Would you output all the data exactly as it stands?

GIVEN INFORMATION:
= Beginning of Section =
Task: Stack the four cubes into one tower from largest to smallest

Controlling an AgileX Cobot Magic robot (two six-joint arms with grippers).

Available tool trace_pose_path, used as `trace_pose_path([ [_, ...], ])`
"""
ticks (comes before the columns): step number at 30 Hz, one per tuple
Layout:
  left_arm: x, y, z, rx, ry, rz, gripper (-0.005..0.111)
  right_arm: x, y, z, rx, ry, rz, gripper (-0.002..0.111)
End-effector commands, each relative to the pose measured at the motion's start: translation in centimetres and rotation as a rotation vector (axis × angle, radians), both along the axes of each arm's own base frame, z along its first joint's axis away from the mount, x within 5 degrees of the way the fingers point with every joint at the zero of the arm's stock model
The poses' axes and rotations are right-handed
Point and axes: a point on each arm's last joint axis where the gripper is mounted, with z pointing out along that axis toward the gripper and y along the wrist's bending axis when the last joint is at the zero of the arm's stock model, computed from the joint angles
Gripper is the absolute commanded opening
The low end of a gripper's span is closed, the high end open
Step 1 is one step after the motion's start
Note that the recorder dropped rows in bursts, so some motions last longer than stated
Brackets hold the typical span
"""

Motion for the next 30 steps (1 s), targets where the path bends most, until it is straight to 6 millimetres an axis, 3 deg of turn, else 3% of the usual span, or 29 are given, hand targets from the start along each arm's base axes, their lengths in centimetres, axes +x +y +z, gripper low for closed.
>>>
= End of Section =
YOUR SOLUTION:
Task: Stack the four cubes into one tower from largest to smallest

Controlling an AgileX Cobot Magic robot (two six-joint arms with grippers).

Available tool trace_pose_path, used as `trace_pose_path([ [_, ...], ])`
"""
ticks (comes before the columns): step number at 30 Hz, one per tuple
Layout:
  left_arm: x, y, z, rx, ry, rz, gripper (-0.005..0.111)
  right_arm: x, y, z, rx, ry, rz, gripper (-0.002..0.111)
End-effector commands, each relative to the pose measured at the motion's start: translation in centimetres and rotation as a rotation vector (axis × angle, radians), both along the axes of each arm's own base frame, z along its first joint's axis away from the mount, x within 5 degrees of the way the fingers point with every joint at the zero of the arm's stock model
The poses' axes and rotations are right-handed
Point and axes: a point on each arm's last joint axis where the gripper is mounted, with z pointing out along that axis toward the gripper and y along the wrist's bending axis when the last joint is at the zero of the arm's stock model, computed from the joint angles
Gripper is the absolute commanded opening
The low end of a gripper's span is closed, the high end open
Step 1 is one step after the motion's start
Note that the recorder dropped rows in bursts, so some motions last longer than stated
Brackets hold the typical span
"""

Motion for the next 30 steps (1 s), targets where the path bends most, until it is straight to 6 millimetres an axis, 3 deg of turn, else 3% of the usual span, or 29 are given, hand targets from the start along each arm's base axes, their lengths in centimetres, axes +x +y +z, gripper low for closed.
>>>

This exercise requires nothing more.